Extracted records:
>>>

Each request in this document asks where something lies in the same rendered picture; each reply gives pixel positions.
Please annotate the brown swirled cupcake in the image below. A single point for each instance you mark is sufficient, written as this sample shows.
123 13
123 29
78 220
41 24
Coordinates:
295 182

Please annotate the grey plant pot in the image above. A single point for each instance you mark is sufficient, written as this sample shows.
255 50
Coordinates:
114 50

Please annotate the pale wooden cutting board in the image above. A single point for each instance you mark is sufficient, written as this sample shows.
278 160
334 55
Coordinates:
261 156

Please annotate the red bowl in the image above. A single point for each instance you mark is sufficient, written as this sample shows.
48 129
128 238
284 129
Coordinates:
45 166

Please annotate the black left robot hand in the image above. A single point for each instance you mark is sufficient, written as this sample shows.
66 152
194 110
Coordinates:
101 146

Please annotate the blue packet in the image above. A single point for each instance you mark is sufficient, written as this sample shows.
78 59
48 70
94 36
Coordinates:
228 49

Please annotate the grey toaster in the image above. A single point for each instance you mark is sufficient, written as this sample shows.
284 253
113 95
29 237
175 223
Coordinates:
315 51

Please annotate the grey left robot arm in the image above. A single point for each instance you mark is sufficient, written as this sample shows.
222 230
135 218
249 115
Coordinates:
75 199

<<<

• TASK: Restate the records word for word, keeping every line.

• RESPONSE TO THE EXERCISE:
Each request in this document asks where something lies in the same rendered picture; each reply gives pixel positions.
Please annotate the brown swirled cupcake in the image below. A single point for each instance you mark is sufficient, written as this sample shows.
123 13
123 29
78 220
41 24
Coordinates:
295 182

Please annotate the grey plant pot in the image above. A single point for each instance you mark is sufficient, written as this sample shows.
255 50
Coordinates:
114 50

Please annotate the pale wooden cutting board in the image above. A single point for each instance you mark is sufficient, written as this sample shows.
278 160
334 55
Coordinates:
261 156

Please annotate the red bowl in the image above. A single point for each instance you mark is sufficient, written as this sample shows.
48 129
128 238
284 129
Coordinates:
45 166

Please annotate the black left robot hand in the image above. A single point for each instance you mark is sufficient, written as this sample shows.
66 152
194 110
Coordinates:
101 146

Please annotate the blue packet in the image above. A single point for each instance you mark is sufficient, written as this sample shows.
78 59
48 70
94 36
Coordinates:
228 49

Please annotate the grey toaster in the image above. A single point for each instance you mark is sufficient, written as this sample shows.
284 253
113 95
29 237
175 223
Coordinates:
315 51

Please annotate the grey left robot arm in the image above. A single point for each instance you mark is sufficient, written as this sample shows.
222 230
135 218
249 115
Coordinates:
75 199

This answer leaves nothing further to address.